You are viewing a plain text version of this content. The canonical link for it is here.
Posted to issues@lucene.apache.org by "Vigya Sharma (Jira)" <ji...@apache.org> on 2022/05/01 01:10:00 UTC

[jira] [Commented] (LUCENE-10216) Add concurrency to addIndexes(CodecReader…) API

    [ https://issues.apache.org/jira/browse/LUCENE-10216?page=com.atlassian.jira.plugin.system.issuetabpanels:comment-tabpanel&focusedCommentId=17530476#comment-17530476 ] 

Vigya Sharma commented on LUCENE-10216:
---------------------------------------

I think the PR is ready for review, with existing tests passing and added tests for new changes.

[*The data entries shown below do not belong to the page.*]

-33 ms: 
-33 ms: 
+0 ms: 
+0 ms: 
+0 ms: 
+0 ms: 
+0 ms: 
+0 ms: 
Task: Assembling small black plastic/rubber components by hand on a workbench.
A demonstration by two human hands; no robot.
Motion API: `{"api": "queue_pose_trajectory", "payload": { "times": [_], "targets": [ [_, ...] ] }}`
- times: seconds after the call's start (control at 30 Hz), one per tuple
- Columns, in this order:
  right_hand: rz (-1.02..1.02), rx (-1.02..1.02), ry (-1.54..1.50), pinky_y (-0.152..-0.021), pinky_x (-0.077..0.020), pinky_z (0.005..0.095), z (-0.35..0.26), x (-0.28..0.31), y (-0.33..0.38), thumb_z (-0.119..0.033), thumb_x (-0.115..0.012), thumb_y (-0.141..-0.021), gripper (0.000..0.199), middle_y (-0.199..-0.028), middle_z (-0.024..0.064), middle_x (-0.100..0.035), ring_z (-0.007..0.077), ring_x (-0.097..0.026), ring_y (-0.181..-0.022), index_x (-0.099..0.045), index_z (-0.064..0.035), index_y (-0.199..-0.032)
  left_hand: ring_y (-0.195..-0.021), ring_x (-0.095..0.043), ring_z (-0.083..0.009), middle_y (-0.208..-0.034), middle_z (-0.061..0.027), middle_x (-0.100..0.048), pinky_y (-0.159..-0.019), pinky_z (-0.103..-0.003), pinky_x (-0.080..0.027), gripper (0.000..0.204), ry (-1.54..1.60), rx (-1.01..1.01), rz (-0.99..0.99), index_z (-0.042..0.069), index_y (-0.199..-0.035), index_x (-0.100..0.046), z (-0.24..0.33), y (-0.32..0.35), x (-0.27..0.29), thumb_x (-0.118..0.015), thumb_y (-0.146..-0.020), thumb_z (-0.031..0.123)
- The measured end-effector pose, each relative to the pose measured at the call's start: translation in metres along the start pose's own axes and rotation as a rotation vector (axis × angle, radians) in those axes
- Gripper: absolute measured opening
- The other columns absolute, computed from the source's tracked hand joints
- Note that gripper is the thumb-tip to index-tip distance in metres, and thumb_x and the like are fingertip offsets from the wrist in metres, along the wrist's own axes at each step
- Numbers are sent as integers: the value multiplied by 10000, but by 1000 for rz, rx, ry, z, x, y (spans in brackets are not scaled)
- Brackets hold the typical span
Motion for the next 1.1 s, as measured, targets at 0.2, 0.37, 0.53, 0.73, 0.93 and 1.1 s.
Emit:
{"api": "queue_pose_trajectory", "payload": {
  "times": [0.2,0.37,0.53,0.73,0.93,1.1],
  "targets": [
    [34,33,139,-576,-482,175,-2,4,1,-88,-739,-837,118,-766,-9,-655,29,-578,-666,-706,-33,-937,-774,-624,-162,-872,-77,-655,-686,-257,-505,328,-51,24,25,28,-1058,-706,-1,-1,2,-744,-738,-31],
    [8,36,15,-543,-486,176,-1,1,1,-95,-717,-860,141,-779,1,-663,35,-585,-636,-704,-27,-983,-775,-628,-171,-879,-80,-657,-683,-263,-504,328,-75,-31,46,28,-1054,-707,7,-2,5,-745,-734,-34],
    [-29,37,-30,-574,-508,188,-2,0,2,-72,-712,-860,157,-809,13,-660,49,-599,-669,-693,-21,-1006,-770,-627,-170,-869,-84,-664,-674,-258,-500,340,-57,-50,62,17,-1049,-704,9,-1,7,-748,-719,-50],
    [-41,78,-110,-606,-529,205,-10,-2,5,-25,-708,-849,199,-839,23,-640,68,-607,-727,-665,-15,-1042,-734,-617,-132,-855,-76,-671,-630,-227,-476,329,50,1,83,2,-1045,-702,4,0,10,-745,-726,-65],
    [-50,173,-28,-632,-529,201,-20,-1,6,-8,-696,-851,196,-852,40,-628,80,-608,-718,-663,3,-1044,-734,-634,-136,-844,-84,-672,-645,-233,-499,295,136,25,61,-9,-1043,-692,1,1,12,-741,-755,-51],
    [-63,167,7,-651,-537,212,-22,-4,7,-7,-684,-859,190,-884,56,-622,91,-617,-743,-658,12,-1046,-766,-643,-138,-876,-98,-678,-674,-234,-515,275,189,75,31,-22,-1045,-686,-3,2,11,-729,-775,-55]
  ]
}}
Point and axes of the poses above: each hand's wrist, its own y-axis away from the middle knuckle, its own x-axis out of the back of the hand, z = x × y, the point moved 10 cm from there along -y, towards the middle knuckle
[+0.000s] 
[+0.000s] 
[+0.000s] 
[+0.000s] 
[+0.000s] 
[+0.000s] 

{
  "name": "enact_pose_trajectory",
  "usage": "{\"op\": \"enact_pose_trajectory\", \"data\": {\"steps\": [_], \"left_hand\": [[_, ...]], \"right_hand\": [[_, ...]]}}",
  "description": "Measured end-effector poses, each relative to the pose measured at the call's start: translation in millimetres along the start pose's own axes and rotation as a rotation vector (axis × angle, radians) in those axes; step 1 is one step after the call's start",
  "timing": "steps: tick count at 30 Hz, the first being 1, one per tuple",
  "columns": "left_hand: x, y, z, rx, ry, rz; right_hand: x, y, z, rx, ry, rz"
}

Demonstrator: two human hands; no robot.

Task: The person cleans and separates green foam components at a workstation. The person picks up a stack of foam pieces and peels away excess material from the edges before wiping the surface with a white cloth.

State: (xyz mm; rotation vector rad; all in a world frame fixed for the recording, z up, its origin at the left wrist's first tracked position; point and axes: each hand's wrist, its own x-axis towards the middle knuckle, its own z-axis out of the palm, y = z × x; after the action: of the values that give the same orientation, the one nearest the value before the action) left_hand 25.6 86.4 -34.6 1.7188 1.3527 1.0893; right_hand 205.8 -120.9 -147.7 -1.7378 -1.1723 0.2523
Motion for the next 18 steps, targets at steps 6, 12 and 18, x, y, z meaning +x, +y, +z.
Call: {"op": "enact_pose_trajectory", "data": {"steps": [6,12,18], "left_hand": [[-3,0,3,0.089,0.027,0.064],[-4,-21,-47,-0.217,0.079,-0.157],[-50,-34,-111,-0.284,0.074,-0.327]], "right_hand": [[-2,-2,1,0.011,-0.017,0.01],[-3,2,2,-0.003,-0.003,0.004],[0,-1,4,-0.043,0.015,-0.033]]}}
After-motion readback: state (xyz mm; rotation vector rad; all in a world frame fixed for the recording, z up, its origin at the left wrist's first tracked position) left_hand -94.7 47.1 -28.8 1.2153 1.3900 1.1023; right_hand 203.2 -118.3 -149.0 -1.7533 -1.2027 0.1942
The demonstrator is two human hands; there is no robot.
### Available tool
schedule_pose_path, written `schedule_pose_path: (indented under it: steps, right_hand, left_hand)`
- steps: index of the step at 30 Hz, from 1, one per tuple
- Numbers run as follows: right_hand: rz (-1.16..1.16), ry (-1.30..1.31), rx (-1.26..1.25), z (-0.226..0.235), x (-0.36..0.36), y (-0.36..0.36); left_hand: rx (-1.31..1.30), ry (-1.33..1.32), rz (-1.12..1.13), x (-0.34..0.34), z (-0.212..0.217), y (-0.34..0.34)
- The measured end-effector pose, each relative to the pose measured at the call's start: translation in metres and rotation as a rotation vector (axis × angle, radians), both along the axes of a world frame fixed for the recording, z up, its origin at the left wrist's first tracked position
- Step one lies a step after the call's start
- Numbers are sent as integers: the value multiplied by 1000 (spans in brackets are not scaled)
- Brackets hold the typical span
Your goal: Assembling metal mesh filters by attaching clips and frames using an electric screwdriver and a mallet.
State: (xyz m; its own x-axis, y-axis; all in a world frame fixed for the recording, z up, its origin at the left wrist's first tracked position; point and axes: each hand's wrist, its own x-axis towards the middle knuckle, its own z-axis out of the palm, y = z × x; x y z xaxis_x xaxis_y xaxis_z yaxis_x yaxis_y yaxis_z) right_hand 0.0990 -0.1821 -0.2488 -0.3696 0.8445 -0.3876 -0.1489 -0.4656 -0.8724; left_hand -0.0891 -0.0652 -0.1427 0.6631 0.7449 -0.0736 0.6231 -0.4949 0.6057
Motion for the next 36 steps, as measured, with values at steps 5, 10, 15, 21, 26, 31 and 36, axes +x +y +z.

{{OneMerge}} distribution is now provided by a new {{findMerges(CodecReaders[])}} API in {{{}MergePolicy{}}}, and executed by {{MergeScheduler}} threads. I've also modified the {{MockRandomMergePolicy}} to randomly pick a highly concurrent, (one segment per reader), {{findMerges(...)}} implementation 50% of the time. And confirmed manually that tests pass in both scenarios (this new impl., as well as the default impl. being picked) (thanks Michael McCandless for the suggestion).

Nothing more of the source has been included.